Seria leviandade e uma colossal falta de ética pretender falar de uma pessoa que não conhecemos e nem tivemos acesso por tempo suficiente para conhecê-la em profundidade. Como já dissemos, no comportamento de QUALQUER UM DE NÓS é possível encontrar traços de violência, agressividade, intolerância, perversidade, maldade e a(i)moralidade. O que nos diferencia é o grau com que isso ocorre e com que frequência esses comportamentos chegam ao conhecimento dos demais sendo pelos outros avaliada. Pesquisas indicam que visitantes de sites deste tipo, mais do que simplesmente repulsa, sentem curiosidade e têm certa dose de prazer antes de autocensurarem seu comportamento ou de seus autores. Então, como afirmar que apenas seus autores possuem “desvios de personalidade” sem conhecê-los pessoalmente? O mais importante, a nosso ver, é que eles tentam comunicar algo (e diga-se de passagem, com muita “ênfase” TIREI DESESPERO). E a sociedade parece (e persiste em) continuar a não ouvi-los. Há apenas a preocupação de classificar, julgar e excluir. Pensamos que só a compreensão do que “está por trás” das mensagens violentas pode nos levar à capacidade de lidar com fatos e pessoas assim.

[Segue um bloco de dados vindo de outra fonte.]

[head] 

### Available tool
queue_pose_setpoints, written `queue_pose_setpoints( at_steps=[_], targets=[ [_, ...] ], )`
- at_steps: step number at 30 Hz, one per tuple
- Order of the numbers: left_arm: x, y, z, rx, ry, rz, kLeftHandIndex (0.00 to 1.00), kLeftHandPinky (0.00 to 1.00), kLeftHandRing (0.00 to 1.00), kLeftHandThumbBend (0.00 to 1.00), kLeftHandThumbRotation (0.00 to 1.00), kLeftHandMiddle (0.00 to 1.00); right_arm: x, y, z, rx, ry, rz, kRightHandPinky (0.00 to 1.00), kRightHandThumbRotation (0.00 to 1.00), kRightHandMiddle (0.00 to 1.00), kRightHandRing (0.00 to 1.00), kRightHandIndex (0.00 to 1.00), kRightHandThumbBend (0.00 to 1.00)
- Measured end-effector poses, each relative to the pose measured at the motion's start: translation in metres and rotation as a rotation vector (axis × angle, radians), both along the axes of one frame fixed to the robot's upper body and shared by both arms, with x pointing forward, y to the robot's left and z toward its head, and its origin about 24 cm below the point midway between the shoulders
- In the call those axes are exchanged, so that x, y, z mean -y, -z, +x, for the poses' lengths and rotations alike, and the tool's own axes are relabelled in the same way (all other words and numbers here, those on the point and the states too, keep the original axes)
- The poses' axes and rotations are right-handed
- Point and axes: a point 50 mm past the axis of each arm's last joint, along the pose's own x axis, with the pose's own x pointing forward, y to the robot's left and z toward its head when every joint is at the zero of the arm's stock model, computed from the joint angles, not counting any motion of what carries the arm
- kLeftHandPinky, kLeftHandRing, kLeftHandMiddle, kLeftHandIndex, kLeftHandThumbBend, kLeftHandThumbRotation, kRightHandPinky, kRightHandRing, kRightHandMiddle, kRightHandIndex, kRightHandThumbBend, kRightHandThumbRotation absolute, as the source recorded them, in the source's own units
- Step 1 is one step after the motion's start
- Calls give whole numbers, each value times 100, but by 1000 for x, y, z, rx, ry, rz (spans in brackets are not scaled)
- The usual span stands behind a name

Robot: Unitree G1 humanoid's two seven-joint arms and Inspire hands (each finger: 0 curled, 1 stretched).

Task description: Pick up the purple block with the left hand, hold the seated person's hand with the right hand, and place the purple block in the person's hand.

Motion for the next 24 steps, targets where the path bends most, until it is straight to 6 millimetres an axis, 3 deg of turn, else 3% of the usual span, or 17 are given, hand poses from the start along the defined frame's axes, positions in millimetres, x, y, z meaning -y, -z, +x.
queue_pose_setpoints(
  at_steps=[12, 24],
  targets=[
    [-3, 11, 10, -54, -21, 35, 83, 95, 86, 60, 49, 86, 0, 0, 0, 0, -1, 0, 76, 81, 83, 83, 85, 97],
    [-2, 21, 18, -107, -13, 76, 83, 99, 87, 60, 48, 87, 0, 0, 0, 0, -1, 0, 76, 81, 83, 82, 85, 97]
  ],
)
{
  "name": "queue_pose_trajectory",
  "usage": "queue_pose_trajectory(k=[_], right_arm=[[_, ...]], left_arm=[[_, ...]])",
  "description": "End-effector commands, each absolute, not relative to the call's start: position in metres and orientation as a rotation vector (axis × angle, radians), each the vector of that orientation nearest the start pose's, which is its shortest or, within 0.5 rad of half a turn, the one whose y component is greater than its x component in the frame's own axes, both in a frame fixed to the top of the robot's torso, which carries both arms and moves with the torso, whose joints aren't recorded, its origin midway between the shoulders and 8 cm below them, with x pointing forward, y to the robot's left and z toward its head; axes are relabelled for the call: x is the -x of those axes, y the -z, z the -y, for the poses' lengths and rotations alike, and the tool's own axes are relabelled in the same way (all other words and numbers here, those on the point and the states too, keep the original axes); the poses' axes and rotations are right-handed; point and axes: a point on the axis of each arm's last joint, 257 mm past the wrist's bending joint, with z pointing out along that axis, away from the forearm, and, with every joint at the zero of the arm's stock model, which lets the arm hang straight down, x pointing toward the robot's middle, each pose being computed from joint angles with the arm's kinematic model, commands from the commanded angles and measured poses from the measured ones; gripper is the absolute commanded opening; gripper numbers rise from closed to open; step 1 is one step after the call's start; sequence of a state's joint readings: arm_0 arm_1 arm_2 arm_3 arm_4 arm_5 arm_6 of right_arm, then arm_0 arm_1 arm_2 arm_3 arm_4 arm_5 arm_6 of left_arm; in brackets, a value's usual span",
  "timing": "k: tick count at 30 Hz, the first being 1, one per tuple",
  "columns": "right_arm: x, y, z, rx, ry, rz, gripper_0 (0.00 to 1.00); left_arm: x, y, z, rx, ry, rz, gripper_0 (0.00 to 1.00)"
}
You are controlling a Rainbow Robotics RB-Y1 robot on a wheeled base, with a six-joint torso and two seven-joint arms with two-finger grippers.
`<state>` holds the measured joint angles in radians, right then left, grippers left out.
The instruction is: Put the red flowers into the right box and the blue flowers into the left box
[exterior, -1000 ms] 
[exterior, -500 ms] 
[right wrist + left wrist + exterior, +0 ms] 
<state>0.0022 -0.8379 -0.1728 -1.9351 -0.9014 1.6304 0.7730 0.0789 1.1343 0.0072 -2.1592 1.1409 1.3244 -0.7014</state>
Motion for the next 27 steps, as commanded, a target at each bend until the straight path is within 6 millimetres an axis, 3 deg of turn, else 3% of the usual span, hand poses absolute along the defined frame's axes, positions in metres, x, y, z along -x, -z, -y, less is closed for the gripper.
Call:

Os “psicopatas” agem como todas as pessoas que sentem raiva, desejo de vingança e rejeição mas não possuem os “freios morais e sociais” que o restante da sociedade costumam utilizar. Outra coisa é que as pessoas consideradas “normais” encontram justificativas socialmente mais aceitáveis para exercer comportamentos violentos e com isso deixam de receber tal rótulo. Existem alguns (pre)conceitos que, felizmente, começam a ser superados: “todo psicopata” mente, manipula, não sente empatia e são impulsivos. Entretanto, a maioria de nós – em certa medida – possui tais traços e estes, muitas vezes, não são encontrados em pessoas cujos comportamentos podem ser similares ao que chamamos de um “psicopata”. O senso comum tem chamado de “psicopata” qualquer pessoa que comete atos que ela reprova fortemente e que não consegue ou não quer entender.

Mente doente, doença mental? Em termos clínico-psicológicos, o termo “doença” pode ser considerado tudo o que causa sofrimento (a si ou a terceiros). Ou seja, em certa medida, todos nós, temos ou causamos sofrimentos. E eles são causados por dificuldades emocionais, relacionais e sociais. Isso é aplicável a qualquer pessoa, em diversas fases de sua vida. Atualmente, seria difícil alguém conseguir passar por um especialista sem receber um diagnóstico ou receita médica, tamanha a profusão das classificações existentes. Ademais, nossa sociedade sempre procura se eximir de qualquer contribuição para manifestações assim. Preferem crer que apenas desequilíbrios químico-cerebrais são responsáveis por este tipo de conduta. Entretanto, ao observarmos as histórias de vida de tais pessoas, encontramos inúmeras manifestações de maus tratos, desqualificações e humilhações perpetradas por suas famílias, amigos e pela sociedade como um todo, que, ao ver o resultado de sua intolerância para com eles, exclui-os negando qualquer participação nesta construção.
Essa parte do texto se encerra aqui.